Central America! I never went there so I am excited to see how the farmers produce their coffee over there. I am wondering if there are big differences with the farms I visited in Africa. And I like to taste some different varieties from the same farms over there. Never did that.
What are your interests outside of coffee?
I love to discover new restaurants. Take the time to eat and drink with friends. Playing golf if the sun is shining. Traveling around the world, seeing things you only saw in movies before. Get rest on a lazy beach, naked.
Where do you see yourself in 5 years?
At this moment I am very happy to work for Bocca. It would be great to improve the quality at Bocca a lot more the next coming years. Structuring the green buying, educating our customers really well and opening a few cafes would be great!

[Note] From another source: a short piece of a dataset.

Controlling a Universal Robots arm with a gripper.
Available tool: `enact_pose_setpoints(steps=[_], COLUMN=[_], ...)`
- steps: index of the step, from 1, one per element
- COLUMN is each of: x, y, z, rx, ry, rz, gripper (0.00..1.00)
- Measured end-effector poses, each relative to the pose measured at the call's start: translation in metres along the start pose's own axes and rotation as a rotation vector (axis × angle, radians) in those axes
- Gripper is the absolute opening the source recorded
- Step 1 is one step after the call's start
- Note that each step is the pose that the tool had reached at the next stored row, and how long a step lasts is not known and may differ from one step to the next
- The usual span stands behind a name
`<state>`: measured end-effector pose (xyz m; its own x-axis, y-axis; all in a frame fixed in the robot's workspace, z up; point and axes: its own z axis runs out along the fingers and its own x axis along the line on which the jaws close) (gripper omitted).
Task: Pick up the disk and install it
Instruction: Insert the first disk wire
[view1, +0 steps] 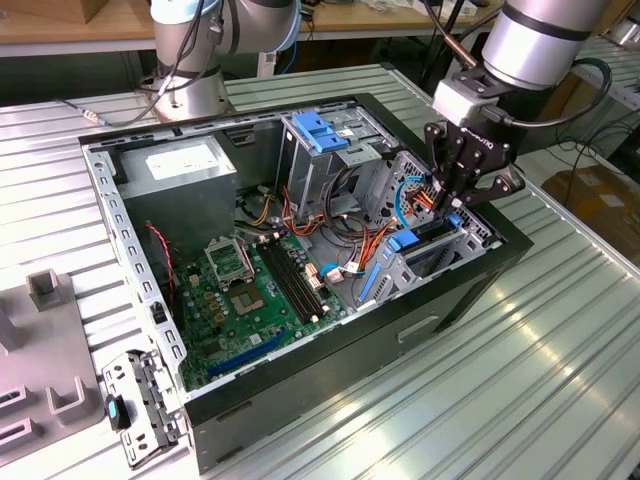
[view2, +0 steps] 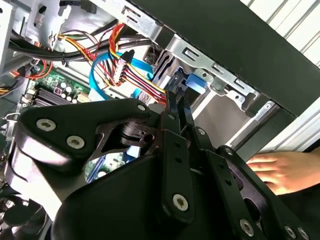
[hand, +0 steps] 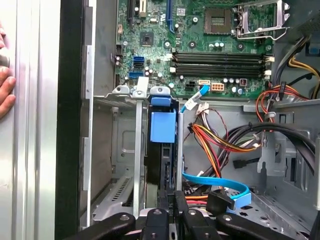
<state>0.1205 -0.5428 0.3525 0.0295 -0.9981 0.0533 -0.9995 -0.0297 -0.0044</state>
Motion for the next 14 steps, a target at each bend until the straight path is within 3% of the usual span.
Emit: enact_pose_setpoints(steps=[3, 10, 14], x=[0.0000, -0.0001, 0.0000], y=[0.0020, 0.0046, 0.0066], z=[0.0009, 0.0012, 0.0015], rx=[0.0110, 0.0115, 0.0130], ry=[-0.0024, -0.0025, -0.0027], rz=[-0.001, 0.000, -0.030], gripper=[0.17, 0.17, 0.17])
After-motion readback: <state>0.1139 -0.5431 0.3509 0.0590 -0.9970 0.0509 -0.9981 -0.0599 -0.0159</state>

Is there anyone you would like to thank or who helped you prepare for the WBC?
I would like to thank Yakup [for getting] me involved in coffee. Henk, for his trust in me and Yakup for all those years even as this years sponsors. Bocca for roasting endless coffee to find the best roast profiles for the competition and for giving me the opportunity to become national champion for the second time in my life. My brothers for helping me out while training and backstage during the competitions. My parents for all their help and traveling with me where ever I competed. And my girlfriend for her endless patience for every time I said it was my last, when it was not. And of course all those other people who helped me out with something, you know who you are. Without you, no WBC for me. Thanks.